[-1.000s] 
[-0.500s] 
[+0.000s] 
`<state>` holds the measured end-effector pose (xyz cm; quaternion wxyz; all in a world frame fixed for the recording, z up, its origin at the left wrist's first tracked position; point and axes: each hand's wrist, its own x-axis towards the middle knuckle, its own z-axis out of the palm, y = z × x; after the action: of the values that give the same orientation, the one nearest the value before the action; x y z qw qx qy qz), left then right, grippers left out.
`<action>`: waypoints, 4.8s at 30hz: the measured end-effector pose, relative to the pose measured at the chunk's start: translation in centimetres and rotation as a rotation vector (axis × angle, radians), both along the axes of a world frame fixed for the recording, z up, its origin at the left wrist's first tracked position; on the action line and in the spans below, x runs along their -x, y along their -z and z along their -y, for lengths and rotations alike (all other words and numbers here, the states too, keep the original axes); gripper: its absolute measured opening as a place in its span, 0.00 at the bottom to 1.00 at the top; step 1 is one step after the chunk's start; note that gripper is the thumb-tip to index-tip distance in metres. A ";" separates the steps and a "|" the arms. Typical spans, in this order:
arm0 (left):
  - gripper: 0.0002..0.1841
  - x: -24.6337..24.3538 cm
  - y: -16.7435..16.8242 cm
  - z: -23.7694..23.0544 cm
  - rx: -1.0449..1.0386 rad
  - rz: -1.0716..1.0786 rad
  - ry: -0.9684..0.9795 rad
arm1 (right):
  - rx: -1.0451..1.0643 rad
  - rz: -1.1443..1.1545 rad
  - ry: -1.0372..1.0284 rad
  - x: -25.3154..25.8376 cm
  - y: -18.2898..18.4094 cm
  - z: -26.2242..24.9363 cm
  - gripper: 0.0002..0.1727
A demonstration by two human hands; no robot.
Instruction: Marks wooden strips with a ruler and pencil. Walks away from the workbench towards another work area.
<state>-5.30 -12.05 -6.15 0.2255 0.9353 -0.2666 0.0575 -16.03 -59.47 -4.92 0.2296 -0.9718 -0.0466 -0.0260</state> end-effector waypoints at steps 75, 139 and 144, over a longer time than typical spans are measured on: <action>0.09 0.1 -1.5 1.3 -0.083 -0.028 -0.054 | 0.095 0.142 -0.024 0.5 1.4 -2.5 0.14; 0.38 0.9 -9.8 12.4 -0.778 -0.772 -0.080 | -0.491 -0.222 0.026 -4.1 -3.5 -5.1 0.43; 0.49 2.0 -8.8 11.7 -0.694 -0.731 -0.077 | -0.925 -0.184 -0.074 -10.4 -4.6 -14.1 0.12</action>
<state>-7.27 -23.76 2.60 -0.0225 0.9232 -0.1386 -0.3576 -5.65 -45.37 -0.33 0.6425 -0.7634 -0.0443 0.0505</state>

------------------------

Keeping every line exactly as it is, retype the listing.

[-1.000s] 
[-0.500s] 
[+0.000s] 
`<state>` holds the measured end-effector pose (xyz cm; quaternion wxyz; all in a world frame fixed for the recording, z up, its origin at the left wrist's first tracked position; point and axes: each hand's wrist, its own x-axis towards the middle knuckle, its own z-axis out of the palm, y = z × x; after the action: of the values that give the same orientation, the one nearest the value before the action; x y z qw qx qy qz), left then right, grippers left out.
`<action>`: waypoints, 4.8s at 30hz: the measured end-effector pose, relative to the pose measured at the chunk's start: translation in centimetres and rotation as a rotation vector (axis × angle, radians), both along the axes of a world frame fixed for the recording, z up, its origin at the left wrist's first tracked position; on the action line and in the spans below, x runs along their -x, y along their -z and z along their -y, for lengths and rotations alike (all other words and numbers here, the states too, keep the original axes); gripper: its absolute measured opening as a place in its span, 0.00 at the bottom to 1.00 at the top; step 1 is one step after the chunk's start; note that gripper is the thumb-tip to index-tip distance in metres. A ";" separates the steps and a "|" the arms. Typical spans, in this order:
arm0 (left):
  - gripper: 0.0002..0.1841
  - x: -24.6337..24.3538 cm
  - y: -16.7435..16.8242 cm
  - z: -23.7694..23.0544 cm
  - rx: -1.0449..1.0386 rad
  - rz: -1.0716..1.0786 rad
  - ry: -0.9684..0.9795 rad
arm1 (right):
  - rx: -1.0451..1.0643 rad
  - rz: -1.1443..1.1545 rad
  - ry: -1.0372..1.0284 rad
  - x: -25.3154..25.8376 cm
  - y: -18.2898..18.4094 cm
  - z: -26.2242..24.9363 cm
  - gripper: 0.0002..0.1727
A demonstration by two human hands; no robot.
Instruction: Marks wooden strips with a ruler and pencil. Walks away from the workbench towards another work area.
<state>-5.30 -12.05 -6.15 0.2255 0.9353 -0.2666 0.0575 -16.03 -59.47 -4.92 0.2296 -0.9718 -0.0466 -0.0260</state> end-effector waypoints at steps 75, 139 and 144, over a longer time than typical spans are measured on: <action>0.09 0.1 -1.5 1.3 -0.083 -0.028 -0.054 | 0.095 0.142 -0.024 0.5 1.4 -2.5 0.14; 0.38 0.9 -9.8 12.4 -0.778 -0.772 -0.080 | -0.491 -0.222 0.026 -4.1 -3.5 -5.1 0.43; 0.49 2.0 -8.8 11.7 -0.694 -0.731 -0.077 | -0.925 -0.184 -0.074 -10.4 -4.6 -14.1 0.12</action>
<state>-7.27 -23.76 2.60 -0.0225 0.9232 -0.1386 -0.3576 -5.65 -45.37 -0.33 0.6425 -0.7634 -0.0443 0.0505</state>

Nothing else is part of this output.